I think a portion of the gain can be taken out tax-free(like a Roth: taxed $$ in, tax-deferred growth, and tax free distributions) but the other portion that must be kept in the account would be decreasing as time goes by, and it would pay the beneficiary in the inevitable event of death with tax advantage.

I am still not completely familiar on how it works only to say that it could be used to generate tax-free income during retirement.

tj

I am still not completely familiar on how it works only to say that it could be used to generate tax-free income during retirement.

The ‘tax-free’ portion that you can take out is limited to the amount of the single premium you would have paid to purchase the contract. So essentially, you are taking your own money back out. It’s similar to buying stocks in a taxable account, and not having to pay capital gains taxes on the basis of the stocks when you sell. Except for life insurance, you pay a lot more in fees and commissions, and you have to pay ordinary income tax rates on the taxable amount, instead of capital gains rates on stocks that are held more than 1 year.

AJ

12 Likes

" Except for life insurance, you pay a lot more in fees and commissions, and you have to pay ordinary income tax rates on the taxable amount, instead of capital gains rates on stocks that are held more than 1 year."

yes there is a portion to pay the life insurance and a portion of cash value that you can take out. It is the same but when you take out the cash value you don’t pay any tax.

But this is at the expense of paying for a life insurance. I also read that the remaining cash value cannot be taken out by the beneficiary.

So you considered it and did not think it worthwhile?

I am trying to find ways to reduce potential taxes in retirement. I have a good chunk in taxable account now.
I may want to consider Roth conversions when my income drops as I go into retirement. The earlier I do it the more tax free moneys I can hopefully get as it has time to grow inside the Roth for later use or for passing on.

tj

So you considered it and did not think it worthwhile?
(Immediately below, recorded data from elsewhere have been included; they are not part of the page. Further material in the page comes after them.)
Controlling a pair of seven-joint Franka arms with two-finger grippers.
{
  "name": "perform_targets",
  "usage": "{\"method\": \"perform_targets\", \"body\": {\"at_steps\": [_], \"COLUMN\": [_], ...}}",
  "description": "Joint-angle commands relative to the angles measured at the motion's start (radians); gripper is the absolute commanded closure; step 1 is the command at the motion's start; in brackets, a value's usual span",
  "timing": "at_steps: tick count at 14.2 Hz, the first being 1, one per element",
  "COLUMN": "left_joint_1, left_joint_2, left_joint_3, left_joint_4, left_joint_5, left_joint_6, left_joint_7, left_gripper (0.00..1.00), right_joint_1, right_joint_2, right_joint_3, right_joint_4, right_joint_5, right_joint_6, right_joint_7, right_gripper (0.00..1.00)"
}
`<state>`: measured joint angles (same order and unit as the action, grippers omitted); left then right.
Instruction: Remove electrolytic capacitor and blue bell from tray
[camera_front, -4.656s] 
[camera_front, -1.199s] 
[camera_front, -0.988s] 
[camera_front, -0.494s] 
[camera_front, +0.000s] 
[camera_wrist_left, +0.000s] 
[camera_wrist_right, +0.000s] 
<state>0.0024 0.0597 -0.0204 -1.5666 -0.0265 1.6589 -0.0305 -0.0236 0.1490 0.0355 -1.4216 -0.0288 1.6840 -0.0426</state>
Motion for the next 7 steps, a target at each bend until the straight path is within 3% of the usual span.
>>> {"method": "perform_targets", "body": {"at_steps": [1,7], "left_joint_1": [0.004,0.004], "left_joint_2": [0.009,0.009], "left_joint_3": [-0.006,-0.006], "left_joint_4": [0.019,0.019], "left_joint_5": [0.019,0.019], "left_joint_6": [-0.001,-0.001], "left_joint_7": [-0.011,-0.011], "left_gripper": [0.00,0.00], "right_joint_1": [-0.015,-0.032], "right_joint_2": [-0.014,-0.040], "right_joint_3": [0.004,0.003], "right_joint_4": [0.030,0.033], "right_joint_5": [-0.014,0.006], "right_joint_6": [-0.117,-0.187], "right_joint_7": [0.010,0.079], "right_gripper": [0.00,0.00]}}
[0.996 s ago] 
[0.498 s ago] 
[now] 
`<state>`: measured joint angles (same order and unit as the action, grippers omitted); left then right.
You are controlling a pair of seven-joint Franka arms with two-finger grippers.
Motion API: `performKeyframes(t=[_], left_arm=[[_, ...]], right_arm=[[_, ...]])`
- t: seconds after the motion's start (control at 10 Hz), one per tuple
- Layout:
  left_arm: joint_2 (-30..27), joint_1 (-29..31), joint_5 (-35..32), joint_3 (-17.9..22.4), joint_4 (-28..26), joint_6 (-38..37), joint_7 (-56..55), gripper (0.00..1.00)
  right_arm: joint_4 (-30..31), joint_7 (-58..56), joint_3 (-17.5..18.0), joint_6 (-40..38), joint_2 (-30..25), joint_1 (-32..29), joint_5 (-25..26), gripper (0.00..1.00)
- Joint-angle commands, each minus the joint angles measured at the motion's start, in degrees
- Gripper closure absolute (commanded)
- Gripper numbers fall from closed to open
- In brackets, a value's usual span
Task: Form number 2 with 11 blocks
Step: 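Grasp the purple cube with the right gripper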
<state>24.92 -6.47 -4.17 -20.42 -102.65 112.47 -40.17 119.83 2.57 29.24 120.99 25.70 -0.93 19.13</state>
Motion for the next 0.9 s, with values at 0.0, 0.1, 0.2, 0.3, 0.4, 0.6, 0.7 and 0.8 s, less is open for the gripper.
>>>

I have nobody else who depends on income that I generate, so I have never gotten any life insurance other than the life insurance that was offered through my job. I even opted down from the ‘no cost’ 2x my salary insurance amount to the minimum $50k amount because I didn’t want to pay the taxes on the imputed income for the premiums the company was paying for coverage over $50k.

That said, if I did need to purchase life insurance because someone else was dependent on my income and needed to have that income replaced, I would only ever consider purchasing term life. I have examined multiple types of life insurance and annuity contracts and have never found them to be financially beneficial to anyone but the salesperson and the insurance company.

I am trying to find ways to reduce potential taxes in retirement.

I’m retired, but my goal before I retired was to reduce taxes over my lifetime, not just ‘in retirement’ (see my comment on income on the imputed income from life insurance over $50k).

I may want to consider Roth conversions when my income drops as I go into retirement. The earlier I do it the more tax free moneys I can hopefully get as it has time to grow inside the Roth for later use or for passing on.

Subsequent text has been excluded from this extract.